Mypy Overview

This is an overview of some of the main new features of mypy. Familiarity with Python is assumed.

The basic idea of mypy is to add static typing to Python with fairly minimal language changes, and while making both dynamic and static typing practical, elegant, efficient and interoperable. For any type system features mypy tends to use established, well-understood techniques, except in cases when the current state of the art was not sufficient. New syntax is mostly borrowed from the C family of languages, since many (most?) Python programmers are familiar with Java, C, C++ or C#.

As this was written as an accessible tutorial and introduction for programmers, not only computer scientists, many technical details have been omitted for clarity.

Mypy and this overview are work in progress. The details of the mypy language have not been finalised yet and are likely to change in the future. Some of these features might never see the light of day.

Contents

Function signatures

A function without a type signature is dynamically typed. You can declare the signature of a function using a syntax similar to Java and C/C++ (omit the def keyword). This makes the function statically typed (the type checker reports type errors within the function):

def greeting(name):         # Dynamically typed (similar to Python)
    return 'Hello, {}'.format(name)

str greeting2(str name):    # Statically typed
    return 'Hello, {}'.format(name)

A void return type indicates a function that always return None.

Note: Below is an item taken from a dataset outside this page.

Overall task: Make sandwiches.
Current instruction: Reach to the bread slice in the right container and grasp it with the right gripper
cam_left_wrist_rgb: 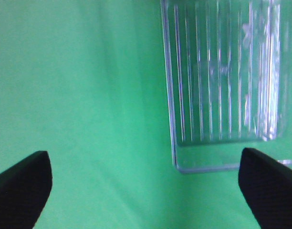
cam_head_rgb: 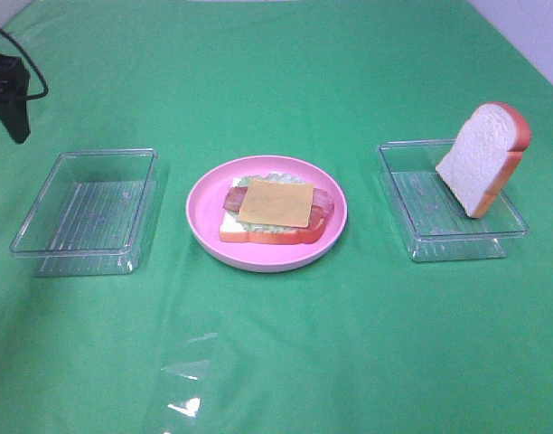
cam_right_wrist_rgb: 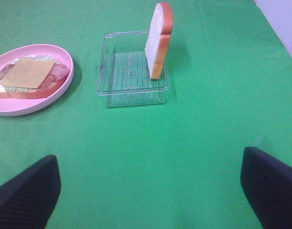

Using a void result in a statically typed context results in a type check error:

void p():
    print('hello')

a = p()   # Type check error: p has void return value

Built-in types

These are examples of some of the most common built-in types:
int            # integer objects of arbitrary size
float          # floating point number
bool           # boolean value
str            # unicode string
bytes          # 8-bit string
str[]          # list of str objects
dict<str, int> # dictionary from str to int
object         # the common superclass
any            # dynamically typed value

The type dict is a generic type, signified by type arguments within <...>. For example, dict<int, str> is a dictionary from integers to strings and and dict<any, any> is a dictionary of dynamically typed (arbitrary) values and keys. List is also a generic type, but list types use a more compact syntax. This is useful as list types are very common and are also often nested: list<list<list<float>>> would be ugly.

User-defined types

Each class is also a type. Any instance of a subclass is also compatible with all superclasses. All values are compatible with the object type (and also the any type).

class A:
    int f(self):        # Type of self inferred (A)
        return 2

class B(A):
    int f(self):
        return 3
    int g(self):
        return 4

A a = B()     # OK (explicit type for a; no type inference)
a = A()       # OK
a.f()         # 3
a.g()         # Type check error: A has no method g

The any type

A value with the any type is dynamically typed. Any operations are permitted on the value, and the operations are checked at runtime, similar to Python. If you do not define a function return value type or argument types, these default to any. Also, a function defined using def is dynamically typed and each local variable implicitly has the type any.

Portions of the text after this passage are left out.